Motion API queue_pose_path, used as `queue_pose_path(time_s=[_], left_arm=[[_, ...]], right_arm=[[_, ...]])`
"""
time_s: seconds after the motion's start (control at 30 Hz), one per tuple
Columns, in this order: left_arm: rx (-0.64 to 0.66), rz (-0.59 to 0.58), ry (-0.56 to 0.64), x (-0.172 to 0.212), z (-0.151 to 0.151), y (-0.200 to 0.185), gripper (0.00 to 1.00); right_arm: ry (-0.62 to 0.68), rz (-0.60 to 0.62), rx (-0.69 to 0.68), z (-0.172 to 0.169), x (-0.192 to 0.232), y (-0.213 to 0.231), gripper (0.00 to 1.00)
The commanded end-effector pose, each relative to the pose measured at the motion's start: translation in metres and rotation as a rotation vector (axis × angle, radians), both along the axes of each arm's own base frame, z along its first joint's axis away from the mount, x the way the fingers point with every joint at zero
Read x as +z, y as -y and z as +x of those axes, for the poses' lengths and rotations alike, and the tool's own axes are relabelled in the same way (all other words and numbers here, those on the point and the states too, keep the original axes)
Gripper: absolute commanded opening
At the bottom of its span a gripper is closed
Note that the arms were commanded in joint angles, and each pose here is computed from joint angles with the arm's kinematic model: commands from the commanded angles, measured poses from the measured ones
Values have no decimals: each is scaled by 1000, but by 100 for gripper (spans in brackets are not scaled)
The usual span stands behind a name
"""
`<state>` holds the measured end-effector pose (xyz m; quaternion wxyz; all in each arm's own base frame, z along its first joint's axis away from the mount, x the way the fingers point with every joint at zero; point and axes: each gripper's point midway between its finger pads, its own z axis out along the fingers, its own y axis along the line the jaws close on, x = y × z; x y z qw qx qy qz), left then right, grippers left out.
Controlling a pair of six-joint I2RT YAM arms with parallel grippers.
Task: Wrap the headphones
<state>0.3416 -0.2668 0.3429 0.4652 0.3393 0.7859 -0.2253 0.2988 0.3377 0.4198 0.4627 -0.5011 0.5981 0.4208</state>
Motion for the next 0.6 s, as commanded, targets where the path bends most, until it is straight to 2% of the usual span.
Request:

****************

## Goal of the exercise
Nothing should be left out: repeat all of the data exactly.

## Solution
Motion API queue_pose_path, used as `queue_pose_path(time_s=[_], left_arm=[[_, ...]], right_arm=[[_, ...]])`
"""
time_s: seconds after the motion's start (control at 30 Hz), one per tuple
Columns, in this order: left_arm: rx (-0.64 to 0.66), rz (-0.59 to 0.58), ry (-0.56 to 0.64), x (-0.172 to 0.212), z (-0.151 to 0.151), y (-0.200 to 0.185), gripper (0.00 to 1.00); right_arm: ry (-0.62 to 0.68), rz (-0.60 to 0.62), rx (-0.69 to 0.68), z (-0.172 to 0.169), x (-0.192 to 0.232), y (-0.213 to 0.231), gripper (0.00 to 1.00)
The commanded end-effector pose, each relative to the pose measured at the motion's start: translation in metres and rotation as a rotation vector (axis × angle, radians), both along the axes of each arm's own base frame, z along its first joint's axis away from the mount, x the way the fingers point with every joint at zero
Read x as +z, y as -y and z as +x of those axes, for the poses' lengths and rotations alike, and the tool's own axes are relabelled in the same way (all other words and numbers here, those on the point and the states too, keep the original axes)
Gripper: absolute commanded opening
At the bottom of its span a gripper is closed
Note that the arms were commanded in joint angles, and each pose here is computed from joint angles with the arm's kinematic model: commands from the commanded angles, measured poses from the measured ones
Values have no decimals: each is scaled by 1000, but by 100 for gripper (spans in brackets are not scaled)
The usual span stands behind a name
"""
`<state>` holds the measured end-effector pose (xyz m; quaternion wxyz; all in each arm's own base frame, z along its first joint's axis away from the mount, x the way the fingers point with every joint at zero; point and axes: each gripper's point midway between its finger pads, its own z axis out along the fingers, its own y axis along the line the jaws close on, x = y × z; x y z qw qx qy qz), left then right, grippers left out.
Controlling a pair of six-joint I2RT YAM arms with parallel grippers.
Task: Wrap the headphones
<state>0.3416 -0.2668 0.3429 0.4652 0.3393 0.7859 -0.2253 0.2988 0.3377 0.4198 0.4627 -0.5011 0.5981 0.4208</state>
Motion for the next 0.6 s, as commanded, targets where the path bends most, until it is straight to 2% of the usual span.
Request:

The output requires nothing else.